Any notice, request, demand, or communication required or permitted to be given by any provision of this Agreement shall be deemed to have been delivered, given, and received for all purposes if written and if (i) delivered personally, by facsimile, or by courier or delivery service, at the time of such delivery; or (ii) directed by registered or certified United States mail, postage and charges prepaid, addressed to the intended recipient, at the address specified below, two business days after such delivery to the United States Postal Service.

If to CCSI:    12518 W. Atlantic Blvd., Coral Springs, Florida 33071

With a copy to:    Hawkins & Hawkins PL, Attn. Alan T. Hawkins, 200 NE 1st Street, Suite 101, Gainesville, Florida 32601.  

If to SAMI:    12518 W. Atlantic Blvd., Coral Springs, Florida 33071

With a copy to:    Hawkins & Hawkins PL, Attn. Alan T. Hawkins, 200 NE 1st Street, Suite 101, Gainesville, Florida 32601.  

Any party may change the address to which notices are to be mailed by giving notice as provided herein to all other parties.

SECTION 11.    Miscellaneous.

    11.1    Entire Agreement.  This Agreement, the Exhibits, and the Schedules, including the Plan of Merger and the Articles of Merger, and all exhibits and schedules hereto, contain all of the terms and conditions agreed on by the parties with reference to the subject matter and supersede all previous agreements, representations, and communications between the parties, whether written or oral. This Agreement, including any exhibits and schedules hereto, may not be modified or changed except by written instrument signed by all of the parties, or their respective successors or assigns.

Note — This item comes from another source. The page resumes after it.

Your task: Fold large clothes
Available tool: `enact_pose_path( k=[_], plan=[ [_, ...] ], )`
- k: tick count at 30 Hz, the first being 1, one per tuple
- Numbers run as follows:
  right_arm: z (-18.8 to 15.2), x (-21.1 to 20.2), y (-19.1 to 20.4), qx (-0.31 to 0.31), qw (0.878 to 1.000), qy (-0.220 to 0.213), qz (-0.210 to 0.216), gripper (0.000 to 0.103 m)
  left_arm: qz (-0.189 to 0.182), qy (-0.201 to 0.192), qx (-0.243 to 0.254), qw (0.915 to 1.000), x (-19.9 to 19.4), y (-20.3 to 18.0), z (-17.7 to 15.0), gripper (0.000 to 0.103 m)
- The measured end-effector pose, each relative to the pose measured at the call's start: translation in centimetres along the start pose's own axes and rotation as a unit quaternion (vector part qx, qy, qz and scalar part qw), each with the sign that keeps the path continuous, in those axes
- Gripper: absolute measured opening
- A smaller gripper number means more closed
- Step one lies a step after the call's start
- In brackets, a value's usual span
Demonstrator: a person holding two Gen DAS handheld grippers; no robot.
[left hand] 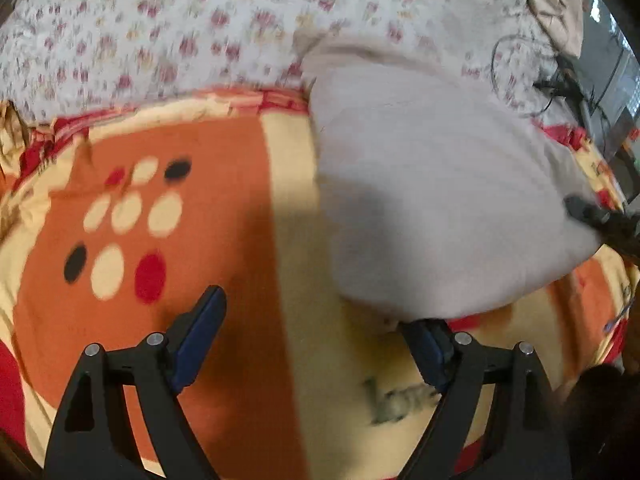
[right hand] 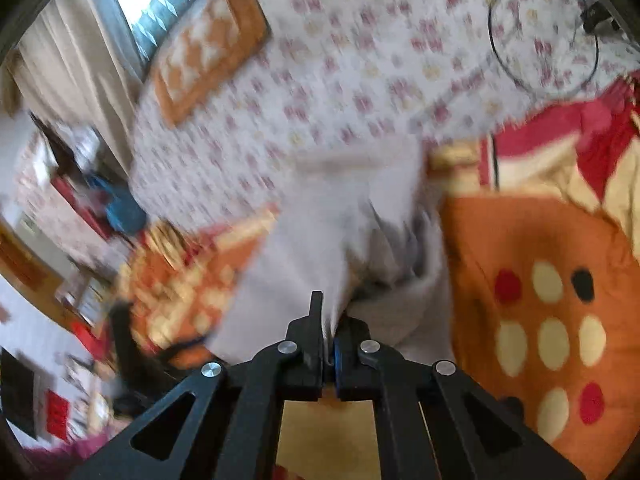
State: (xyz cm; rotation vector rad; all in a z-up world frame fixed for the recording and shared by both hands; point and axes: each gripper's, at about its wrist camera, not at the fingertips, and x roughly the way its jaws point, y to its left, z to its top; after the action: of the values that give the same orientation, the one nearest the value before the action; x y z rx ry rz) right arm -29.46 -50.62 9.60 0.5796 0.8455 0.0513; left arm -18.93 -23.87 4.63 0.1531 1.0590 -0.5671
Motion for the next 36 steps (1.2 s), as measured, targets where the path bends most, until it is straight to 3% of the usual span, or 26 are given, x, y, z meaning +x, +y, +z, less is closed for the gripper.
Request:
enact_pose_path(
  k=[3, 5, 7, 9, 11, 14, 17, 22, 24, 25, 27, 30, 36],
  plan=[
    [-1.6, 2.8, -0.9, -0.007, 0.998, 0.049, -0.037, 0.002, -0.011, 0.011, -0.019, 0.9997, -0.1, 0.8, -0.3, 0.086],
    [-1.4, 2.5, -1.1, -0.003, 0.998, 0.047, -0.038, 0.006, -0.013, 0.006, -0.001, 0.9999, -1.5, 0.6, -0.1, 0.086],
    [-0.5, 0.7, -0.8, 0.000, 0.999, 0.026, -0.046, 0.017, -0.009, -0.006, 0.020, 0.9997, -3.0, 0.3, -0.1, 0.086],
    [0.6, -1.3, 0.0, -0.018, 0.998, -0.001, -0.062, 0.037, 0.001, -0.023, 0.034, 0.9992, -4.4, 0.3, 0.3, 0.086],
    [1.7, -2.4, 0.9, -0.038, 0.996, -0.031, -0.074, 0.047, 0.000, -0.037, 0.027, 0.9990, -5.0, 0.5, 1.3, 0.086],
    [4.0, -1.9, 2.3, -0.045, 0.995, -0.051, -0.075, 0.048, -0.008, -0.044, 0.009, 0.9990, -4.3, 0.2, 3.7, 0.086],
    [5.6, 1.6, 4.0, -0.060, 0.995, -0.043, -0.070, 0.045, -0.008, -0.039, 0.000, 0.9992, -2.2, -0.8, 6.1, 0.086],
    [7.0, 7.9, 2.3, -0.054, 0.982, -0.024, -0.177, 0.042, 0.011, -0.018, 0.020, 0.9996, 1.5, -2.9, 7.9, 0.086],
    [6.4, 9.9, -0.7, -0.024, 0.977, -0.011, -0.210, 0.046, 0.007, -0.014, 0.022, 0.9996, 2.6, -3.2, 7.8, 0.087],
    [5.9, 10.3, -2.0, -0.011, 0.980, -0.004, -0.200, 0.048, 0.005, -0.013, 0.019, 0.9997, 3.0, -3.2, 7.6, 0.087],
    [5.1, 10.7, -4.1, 0.022, 0.984, -0.003, -0.179, 0.065, 0.004, -0.012, 0.013, 0.9998, 3.4, -3.2, 7.6, 0.087],
    [5.2, 9.7, -5.3, 0.063, 0.987, 0.004, -0.150, 0.063, 0.008, -0.012, 0.012, 0.9998, 3.3, -3.3, 7.7, 0.087],
    [4.7, 5.3, -1.5, 0.012, 0.988, -0.040, -0.149, 0.062, 0.014, -0.016, 0.017, 0.9996, 3.2, -3.5, 7.6, 0.087]
  ],
)
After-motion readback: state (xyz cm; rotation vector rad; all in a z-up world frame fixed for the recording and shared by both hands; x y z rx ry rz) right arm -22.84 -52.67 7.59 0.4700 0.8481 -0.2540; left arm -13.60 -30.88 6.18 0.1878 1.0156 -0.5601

    11.2    Assignment. This Agreement shall not be assigned or assignable by SAMI or CCSI without the express written consent of the other party. This Agreement shall inure to the benefit of and be binding on the parties and their respective successors and assigns.



    11.3    Captions. All section, schedule, and exhibit headings are inserted for the convenience of the parties and shall not be used in any way to modify, limit, construe, or otherwise affect this Agreement.

    11.4    Counterparts. This Agreement may be executed in several counter parts, each of which shall be deemed to be an original and which together shall constitute one and the same instrument.

    11.5    Waiver. Each of the parties may, by written notice to the other, (i) extend the time for the performance of any of the obligations or other actions of the other party; (ii) waive any inaccuracies in the representations or warranties of the other party contained in this Agreement or in any document delivered under this Agreement; (iii) waive compliance with any of the covenants of the other party contained in this Agreement; or (iv) waive, in whole or in part, performance of any of the obligations of the other party. No action taken under this Agreement, including, but not limited to, the consummation of the closing or any knowledge of or investigation by or on behalf of any party, shall be deemed to constitute a waiver by the party taking such action, possessing such knowledge, or performing such investigation of compliance with the representations, warranties, covenants, and agreements contained herein. The waiver by any party of a breach of any provision of this Agreement shall not operate or be construed as a waiver of any subsequent or similar breach.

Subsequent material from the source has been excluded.